Titled “New York’s Golden Age of Bridges: Paintings by Antonio Masi,” exhibit
features 18 massive paintings of nine city bridges
Many artists over the years have painted the bridges of New York City, but few have been as singularly committed to painting all nine of the city’s major long-span bridges as Antonio Masi. An exhibition of 18 of Masi’s celebrated bridge paintings will be on display in the gallery space at the New York Transit Museum in Brooklyn Heights from Saturday, May 12 to Sunday, September 30, 2012.
Antonio Masi emigrated from Italy to the United States in 1947 at the age of seven alongside his parents and seven brothers and sisters. His grandfather Francesco had come to New York City fifty years earlier and worked hauling steel for the construction of the Queensboro Bridge. The tales of Francesco’s bridge-building were passed down in the Masi family and were a point of great intrigue for young Antonio, who loved to draw. Upon arriving in New York, Masi became enamored with the city’s iconic bridges and dreamed of one day making them the subjects of his art.
It was not until the age of sixty, after his three children were grown and he had retired from a successful graphic arts business, that Masi was finally able to turn his full attention to painting the city’s bridges. He would start in 2000 with the Queensboro, paying homage to the work and spirit of his late grandfather.
Accolades, honors and exhibitions were quick to come, including a “Best Art of 2006” award from The Artist’s Magazine; appearances in Works on Paper at the American Watercolor Society’s Annual Show; and inclusion in the New York Armory show in 2008. In 2009 the New York City Bridge Centennial Commission sponsored a one-man exhibition of Masi’s Queensboro paintings, displayed at the Fardom Gallery in Long Island City. Additionally, the Forbes Gallery hosted a solo exhibition in 2010.
Masi’s paintings are often distinguished by his anomalous use of watercolor, generally considered a light and airy medium. “I discovered that watercolor can also be used in a thick manner,” he explains, “and it can express the heaviest subjects imaginable. With watercolor, I contrast the mass, power and delicacy of my subjects.”
In 2011, the critically acclaimed book New York’s Golden Age of Bridges was published by Fordham University Press, combining Masi’s paintings with insightful essays by author and New York City historian Joan Marans Dim. The book describes an age that was a testament to human ingenuity, where architectural innovation, consummate determination and daring vision came together in uniting the five boroughs.
The exhibition at the New York Transit Museum features eighteen of Masi’s paintings – two of each of his subjects: the Brooklyn, Williamsburg, Queensboro, Manhattan, George Washington, Triborough, Bronx-Whitestone, Throgs-Neck and Verrazano-Narrows Bridges. The accompanying exhibition text, written by Joan Dim, provides a concise history of these masterpieces of engineering.

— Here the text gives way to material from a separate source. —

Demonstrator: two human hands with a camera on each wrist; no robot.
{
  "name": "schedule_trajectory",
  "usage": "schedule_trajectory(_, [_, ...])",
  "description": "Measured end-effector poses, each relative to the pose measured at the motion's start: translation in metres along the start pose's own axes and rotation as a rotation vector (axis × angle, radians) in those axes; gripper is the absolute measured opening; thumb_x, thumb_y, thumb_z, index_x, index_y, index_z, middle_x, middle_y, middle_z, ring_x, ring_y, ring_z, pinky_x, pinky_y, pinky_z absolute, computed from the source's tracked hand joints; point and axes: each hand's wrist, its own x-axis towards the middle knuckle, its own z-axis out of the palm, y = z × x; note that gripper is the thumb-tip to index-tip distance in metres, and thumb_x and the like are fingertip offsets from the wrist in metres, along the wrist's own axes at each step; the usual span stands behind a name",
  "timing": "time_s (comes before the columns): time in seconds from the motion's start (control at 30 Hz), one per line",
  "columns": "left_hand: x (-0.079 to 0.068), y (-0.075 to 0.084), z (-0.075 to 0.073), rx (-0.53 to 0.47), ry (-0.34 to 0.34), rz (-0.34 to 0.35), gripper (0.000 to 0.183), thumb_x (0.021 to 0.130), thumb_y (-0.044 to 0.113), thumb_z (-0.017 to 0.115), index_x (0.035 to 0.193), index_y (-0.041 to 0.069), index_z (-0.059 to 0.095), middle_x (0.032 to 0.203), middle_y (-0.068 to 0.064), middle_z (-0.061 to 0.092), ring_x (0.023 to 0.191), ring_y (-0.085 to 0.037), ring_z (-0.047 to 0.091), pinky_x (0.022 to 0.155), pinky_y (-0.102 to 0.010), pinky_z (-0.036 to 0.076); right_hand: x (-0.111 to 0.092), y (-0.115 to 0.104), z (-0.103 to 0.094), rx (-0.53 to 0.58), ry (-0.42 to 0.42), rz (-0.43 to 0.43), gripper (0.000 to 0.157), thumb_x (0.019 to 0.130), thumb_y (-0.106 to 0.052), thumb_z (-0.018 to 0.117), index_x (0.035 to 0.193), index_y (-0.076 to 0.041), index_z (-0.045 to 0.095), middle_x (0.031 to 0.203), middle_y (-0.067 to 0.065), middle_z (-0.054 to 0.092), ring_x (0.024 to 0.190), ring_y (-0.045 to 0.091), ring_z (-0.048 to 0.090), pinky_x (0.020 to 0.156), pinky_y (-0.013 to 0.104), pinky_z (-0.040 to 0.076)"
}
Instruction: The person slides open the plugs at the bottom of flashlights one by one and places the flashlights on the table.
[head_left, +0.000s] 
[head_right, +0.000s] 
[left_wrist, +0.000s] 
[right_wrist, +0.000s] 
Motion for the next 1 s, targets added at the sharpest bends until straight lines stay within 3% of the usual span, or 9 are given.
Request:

Masi’s works serve to celebrate an era of achievement – from the Brooklyn Bridge in 1886 to the Verrazano-Narrows in 1964 – which has provided the foundation for the modern age of transit. A gallery talk and book signing with the artist and author is planned.
Funding for New York’s Golden Age of Bridges: Paintings by Antonio Masi is provided, in part, by the New York City Department of Cultural Affairs and the New York State Council on the Arts.
About the New York Transit Museum
The New York Transit Museum is one of the few museums in the world dedicated to telling the story of urban mass transit, from the people who developed it, to those who operate and ride it, to the city and region it has helped to shape, and the art that it inspires. The Museum is housed in an decommissioned 1936 subway station on the corner of Boerum Place and Schermerhorn Street in Brooklyn Heights. Hours are Tuesday through Friday, 10am to 4pm, and Saturday and Sunday, 11am to 5pm. Admission is $5/child and $7/adult.